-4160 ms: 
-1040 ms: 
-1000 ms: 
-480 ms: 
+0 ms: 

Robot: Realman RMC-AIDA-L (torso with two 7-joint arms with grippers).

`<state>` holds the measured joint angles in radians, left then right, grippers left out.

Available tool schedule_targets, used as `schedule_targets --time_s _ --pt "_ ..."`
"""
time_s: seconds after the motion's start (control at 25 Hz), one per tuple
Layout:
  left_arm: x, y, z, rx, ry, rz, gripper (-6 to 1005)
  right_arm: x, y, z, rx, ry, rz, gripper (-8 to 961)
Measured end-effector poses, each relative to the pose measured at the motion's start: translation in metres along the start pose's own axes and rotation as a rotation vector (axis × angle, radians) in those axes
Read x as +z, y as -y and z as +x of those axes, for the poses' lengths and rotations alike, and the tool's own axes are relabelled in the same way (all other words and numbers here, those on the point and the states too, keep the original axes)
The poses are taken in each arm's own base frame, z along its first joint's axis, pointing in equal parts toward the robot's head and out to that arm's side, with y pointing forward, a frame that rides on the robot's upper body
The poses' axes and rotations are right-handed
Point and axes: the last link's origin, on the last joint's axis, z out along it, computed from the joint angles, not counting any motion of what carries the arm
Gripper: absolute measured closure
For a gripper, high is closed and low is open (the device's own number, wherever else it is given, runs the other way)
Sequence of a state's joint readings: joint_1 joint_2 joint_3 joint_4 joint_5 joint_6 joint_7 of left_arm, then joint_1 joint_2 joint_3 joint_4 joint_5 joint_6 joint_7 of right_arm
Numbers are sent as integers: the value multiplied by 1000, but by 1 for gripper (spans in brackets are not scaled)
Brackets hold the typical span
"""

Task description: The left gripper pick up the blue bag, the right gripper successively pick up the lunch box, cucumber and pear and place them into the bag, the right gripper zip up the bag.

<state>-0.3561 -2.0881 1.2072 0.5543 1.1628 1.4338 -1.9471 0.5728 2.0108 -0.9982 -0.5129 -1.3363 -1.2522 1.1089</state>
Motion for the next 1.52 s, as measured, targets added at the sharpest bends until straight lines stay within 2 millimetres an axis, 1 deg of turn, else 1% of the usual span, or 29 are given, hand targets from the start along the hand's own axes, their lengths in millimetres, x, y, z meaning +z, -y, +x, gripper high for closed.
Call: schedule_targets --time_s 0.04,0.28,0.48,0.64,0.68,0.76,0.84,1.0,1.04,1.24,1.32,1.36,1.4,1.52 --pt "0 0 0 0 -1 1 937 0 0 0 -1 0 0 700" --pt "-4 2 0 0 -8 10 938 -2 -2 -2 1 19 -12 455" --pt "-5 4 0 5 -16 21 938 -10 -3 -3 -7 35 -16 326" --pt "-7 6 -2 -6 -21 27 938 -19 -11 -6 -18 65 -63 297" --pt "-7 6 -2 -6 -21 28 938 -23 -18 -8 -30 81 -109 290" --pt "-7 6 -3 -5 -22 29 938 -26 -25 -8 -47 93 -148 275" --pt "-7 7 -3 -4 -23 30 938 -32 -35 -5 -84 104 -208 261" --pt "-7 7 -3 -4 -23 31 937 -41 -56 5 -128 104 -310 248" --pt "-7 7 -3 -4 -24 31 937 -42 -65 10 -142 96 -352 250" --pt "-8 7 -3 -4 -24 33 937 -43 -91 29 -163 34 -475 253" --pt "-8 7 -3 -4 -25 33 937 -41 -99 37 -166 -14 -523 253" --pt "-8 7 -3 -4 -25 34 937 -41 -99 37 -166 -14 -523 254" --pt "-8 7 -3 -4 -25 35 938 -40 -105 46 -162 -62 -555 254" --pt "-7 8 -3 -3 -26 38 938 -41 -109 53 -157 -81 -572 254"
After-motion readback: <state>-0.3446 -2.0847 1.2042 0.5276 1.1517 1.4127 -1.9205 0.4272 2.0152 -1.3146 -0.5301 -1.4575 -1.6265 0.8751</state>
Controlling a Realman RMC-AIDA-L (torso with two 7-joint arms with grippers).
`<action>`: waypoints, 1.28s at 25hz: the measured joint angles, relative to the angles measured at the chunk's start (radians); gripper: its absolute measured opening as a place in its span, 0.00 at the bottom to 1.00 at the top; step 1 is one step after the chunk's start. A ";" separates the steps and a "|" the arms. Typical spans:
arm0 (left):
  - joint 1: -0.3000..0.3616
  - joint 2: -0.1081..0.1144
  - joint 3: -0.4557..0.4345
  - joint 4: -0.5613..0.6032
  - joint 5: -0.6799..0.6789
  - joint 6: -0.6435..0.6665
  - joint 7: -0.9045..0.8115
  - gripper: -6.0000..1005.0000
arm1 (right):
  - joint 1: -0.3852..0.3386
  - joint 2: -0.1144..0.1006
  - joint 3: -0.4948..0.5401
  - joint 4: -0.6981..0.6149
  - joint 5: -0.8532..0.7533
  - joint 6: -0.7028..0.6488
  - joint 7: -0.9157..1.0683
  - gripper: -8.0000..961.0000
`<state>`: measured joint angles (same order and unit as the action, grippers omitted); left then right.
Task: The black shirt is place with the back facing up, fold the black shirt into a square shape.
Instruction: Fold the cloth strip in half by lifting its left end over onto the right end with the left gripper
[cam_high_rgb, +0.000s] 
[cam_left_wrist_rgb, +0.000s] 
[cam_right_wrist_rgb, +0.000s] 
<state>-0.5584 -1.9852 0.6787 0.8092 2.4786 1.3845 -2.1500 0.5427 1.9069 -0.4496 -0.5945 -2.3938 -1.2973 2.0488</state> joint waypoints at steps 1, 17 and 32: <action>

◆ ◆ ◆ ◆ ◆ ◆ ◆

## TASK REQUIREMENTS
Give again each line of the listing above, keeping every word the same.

## WRITTEN SOLUTION
-4160 ms: 
-1040 ms: 
-1000 ms: 
-480 ms: 
+0 ms: 

Robot: Realman RMC-AIDA-L (torso with two 7-joint arms with grippers).

`<state>` holds the measured joint angles in radians, left then right, grippers left out.

Available tool schedule_targets, used as `schedule_targets --time_s _ --pt "_ ..."`
"""
time_s: seconds after the motion's start (control at 25 Hz), one per tuple
Layout:
  left_arm: x, y, z, rx, ry, rz, gripper (-6 to 1005)
  right_arm: x, y, z, rx, ry, rz, gripper (-8 to 961)
Measured end-effector poses, each relative to the pose measured at the motion's start: translation in metres along the start pose's own axes and rotation as a rotation vector (axis × angle, radians) in those axes
Read x as +z, y as -y and z as +x of those axes, for the poses' lengths and rotations alike, and the tool's own axes are relabelled in the same way (all other words and numbers here, those on the point and the states too, keep the original axes)
The poses are taken in each arm's own base frame, z along its first joint's axis, pointing in equal parts toward the robot's head and out to that arm's side, with y pointing forward, a frame that rides on the robot's upper body
The poses' axes and rotations are right-handed
Point and axes: the last link's origin, on the last joint's axis, z out along it, computed from the joint angles, not counting any motion of what carries the arm
Gripper: absolute measured closure
For a gripper, high is closed and low is open (the device's own number, wherever else it is given, runs the other way)
Sequence of a state's joint readings: joint_1 joint_2 joint_3 joint_4 joint_5 joint_6 joint_7 of left_arm, then joint_1 joint_2 joint_3 joint_4 joint_5 joint_6 joint_7 of right_arm
Numbers are sent as integers: the value multiplied by 1000, but by 1 for gripper (spans in brackets are not scaled)
Brackets hold the typical span
"""

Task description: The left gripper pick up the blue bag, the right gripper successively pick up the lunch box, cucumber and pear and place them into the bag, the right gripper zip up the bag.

<state>-0.3561 -2.0881 1.2072 0.5543 1.1628 1.4338 -1.9471 0.5728 2.0108 -0.9982 -0.5129 -1.3363 -1.2522 1.1089</state>
Motion for the next 1.52 s, as measured, targets added at the sharpest bends until straight lines stay within 2 millimetres an axis, 1 deg of turn, else 1% of the usual span, or 29 are given, hand targets from the start along the hand's own axes, their lengths in millimetres, x, y, z meaning +z, -y, +x, gripper high for closed.
Call: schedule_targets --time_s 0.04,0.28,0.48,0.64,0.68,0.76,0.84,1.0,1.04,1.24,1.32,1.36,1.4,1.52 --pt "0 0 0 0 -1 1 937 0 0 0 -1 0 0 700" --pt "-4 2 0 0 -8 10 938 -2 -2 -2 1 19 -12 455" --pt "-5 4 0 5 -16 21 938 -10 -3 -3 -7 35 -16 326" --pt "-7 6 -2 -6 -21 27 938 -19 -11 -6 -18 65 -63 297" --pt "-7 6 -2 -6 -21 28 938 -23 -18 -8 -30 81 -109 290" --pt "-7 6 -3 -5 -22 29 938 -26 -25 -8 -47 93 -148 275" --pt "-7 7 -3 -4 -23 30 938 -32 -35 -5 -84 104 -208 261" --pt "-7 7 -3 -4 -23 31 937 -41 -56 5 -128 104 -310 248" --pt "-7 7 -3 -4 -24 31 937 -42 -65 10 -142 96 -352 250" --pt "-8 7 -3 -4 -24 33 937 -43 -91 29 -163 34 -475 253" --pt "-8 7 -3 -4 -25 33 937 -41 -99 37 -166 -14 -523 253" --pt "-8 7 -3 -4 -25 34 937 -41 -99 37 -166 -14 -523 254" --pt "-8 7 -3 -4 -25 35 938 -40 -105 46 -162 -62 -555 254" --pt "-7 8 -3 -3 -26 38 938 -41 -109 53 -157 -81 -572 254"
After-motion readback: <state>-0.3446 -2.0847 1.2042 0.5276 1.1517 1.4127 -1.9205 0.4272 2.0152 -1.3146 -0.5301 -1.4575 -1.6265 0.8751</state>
Controlling a Realman RMC-AIDA-L (torso with two 7-joint arms with grippers).
`<action>`: waypoints, 1.28s at 25hz: the measured joint angles, relative to the angles measured at the chunk's start (radians); gripper: its absolute measured opening as a place in its span, 0.00 at the bottom to 1.00 at the top; step 1 is one step after the chunk's start. A ";" separates the steps and a "|" the arms. Typical spans:
arm0 (left):
  - joint 1: -0.3000..0.3616
  - joint 2: -0.1081..0.1144
  - joint 3: -0.4557..0.4345
  - joint 4: -0.5613..0.6032
  - joint 5: -0.6799..0.6789
  - joint 6: -0.6435..0.6665
  - joint 7: -0.9045..0.8115
  - gripper: -6.0000..1005.0000
arm1 (right):
  - joint 1: -0.3852..0.3386
  - joint 2: -0.1144..0.1006
  - joint 3: -0.4948..0.5401
  - joint 4: -0.6981..0.6149
  - joint 5: -0.8532..0.7533
  - joint 6: -0.7028..0.6488
  - joint 7: -0.9157..1.0683
  - gripper: -8.0000..961.0000
`<state>`: measured joint angles (same order and unit as the action, grippers omitted); left then right.
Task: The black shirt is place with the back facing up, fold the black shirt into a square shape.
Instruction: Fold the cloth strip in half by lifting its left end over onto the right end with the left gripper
[cam_high_rgb, +0.000s] 
[cam_left_wrist_rgb, +0.000s] 
[cam_right_wrist_rgb, +0.000s] 
<state>-0.5584 -1.9852 0.6787 0.8092 2.4786 1.3845 -2.1500 0.5427 1.9069 -0.4496 -0.5945 -2.3938 -1.2973 2.0488</state> joint waypoints at steps 1, 17 and 32: <action>

The required output has been given.